▶ **WHAT YOU HAVE TO DO**
Only the lines holding the word "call" are wanted; copy each of them from the listing.

▶ **DATA BELOW**
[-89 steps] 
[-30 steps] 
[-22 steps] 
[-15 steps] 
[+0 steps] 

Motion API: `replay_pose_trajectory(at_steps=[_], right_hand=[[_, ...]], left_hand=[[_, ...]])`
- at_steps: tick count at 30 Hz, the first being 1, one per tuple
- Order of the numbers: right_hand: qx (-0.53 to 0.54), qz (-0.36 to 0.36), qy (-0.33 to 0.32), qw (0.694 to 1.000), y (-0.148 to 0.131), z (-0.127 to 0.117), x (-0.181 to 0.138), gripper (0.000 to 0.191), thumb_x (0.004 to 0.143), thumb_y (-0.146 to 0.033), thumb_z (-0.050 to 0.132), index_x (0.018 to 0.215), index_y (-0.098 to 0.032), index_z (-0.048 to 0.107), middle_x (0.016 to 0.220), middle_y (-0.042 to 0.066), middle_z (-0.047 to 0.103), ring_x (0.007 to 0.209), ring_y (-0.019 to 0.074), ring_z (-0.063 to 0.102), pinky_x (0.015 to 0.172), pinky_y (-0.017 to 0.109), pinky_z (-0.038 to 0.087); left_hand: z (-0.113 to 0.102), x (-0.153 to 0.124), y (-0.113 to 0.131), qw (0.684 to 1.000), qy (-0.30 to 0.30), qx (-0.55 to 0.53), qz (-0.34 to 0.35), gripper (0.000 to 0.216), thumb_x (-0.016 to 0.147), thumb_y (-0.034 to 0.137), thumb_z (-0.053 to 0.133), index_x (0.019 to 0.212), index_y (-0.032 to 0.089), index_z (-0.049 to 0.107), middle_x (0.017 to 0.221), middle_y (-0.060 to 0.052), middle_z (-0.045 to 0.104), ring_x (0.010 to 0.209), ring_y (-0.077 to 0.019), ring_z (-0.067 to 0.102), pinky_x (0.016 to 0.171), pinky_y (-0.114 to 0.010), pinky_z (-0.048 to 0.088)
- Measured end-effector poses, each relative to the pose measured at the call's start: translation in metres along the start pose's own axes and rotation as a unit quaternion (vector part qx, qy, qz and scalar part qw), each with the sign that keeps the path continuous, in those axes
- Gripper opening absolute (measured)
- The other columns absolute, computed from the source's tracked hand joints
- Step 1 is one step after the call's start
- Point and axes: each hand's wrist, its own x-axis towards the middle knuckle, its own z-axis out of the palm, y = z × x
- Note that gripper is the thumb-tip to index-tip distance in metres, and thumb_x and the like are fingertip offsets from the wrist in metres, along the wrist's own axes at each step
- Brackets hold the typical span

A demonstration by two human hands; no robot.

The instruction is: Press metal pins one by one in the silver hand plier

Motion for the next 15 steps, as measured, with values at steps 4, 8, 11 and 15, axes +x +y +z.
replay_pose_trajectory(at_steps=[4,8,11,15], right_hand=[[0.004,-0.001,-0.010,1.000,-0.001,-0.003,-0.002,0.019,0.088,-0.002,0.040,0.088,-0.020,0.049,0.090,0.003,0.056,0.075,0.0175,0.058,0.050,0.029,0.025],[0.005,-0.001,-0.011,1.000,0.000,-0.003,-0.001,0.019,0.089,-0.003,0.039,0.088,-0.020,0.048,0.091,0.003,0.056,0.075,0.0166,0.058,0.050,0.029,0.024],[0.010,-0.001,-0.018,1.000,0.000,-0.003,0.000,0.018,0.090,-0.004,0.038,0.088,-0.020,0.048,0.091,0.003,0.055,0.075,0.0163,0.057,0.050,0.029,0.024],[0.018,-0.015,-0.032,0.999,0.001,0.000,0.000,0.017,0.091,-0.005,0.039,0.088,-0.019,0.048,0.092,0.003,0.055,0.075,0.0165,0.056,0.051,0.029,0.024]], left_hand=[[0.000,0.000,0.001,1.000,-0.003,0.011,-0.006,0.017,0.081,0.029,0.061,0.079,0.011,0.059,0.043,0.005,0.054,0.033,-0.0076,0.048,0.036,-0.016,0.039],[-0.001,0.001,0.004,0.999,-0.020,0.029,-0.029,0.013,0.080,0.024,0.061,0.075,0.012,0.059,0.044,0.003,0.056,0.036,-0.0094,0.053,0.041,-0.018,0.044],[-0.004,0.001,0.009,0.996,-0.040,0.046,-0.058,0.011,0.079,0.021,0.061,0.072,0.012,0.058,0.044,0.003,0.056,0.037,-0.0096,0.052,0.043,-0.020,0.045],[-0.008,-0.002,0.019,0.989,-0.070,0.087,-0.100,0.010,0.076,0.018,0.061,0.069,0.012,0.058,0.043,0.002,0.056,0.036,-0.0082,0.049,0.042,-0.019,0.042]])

▶ **YOUR SOLUTION**
- Measured end-effector poses, each relative to the pose measured at the call's start: translation in metres along the start pose's own axes and rotation as a unit quaternion (vector part qx, qy, qz and scalar part qw), each with the sign that keeps the path continuous, in those axes
- Step 1 is one step after the call's start

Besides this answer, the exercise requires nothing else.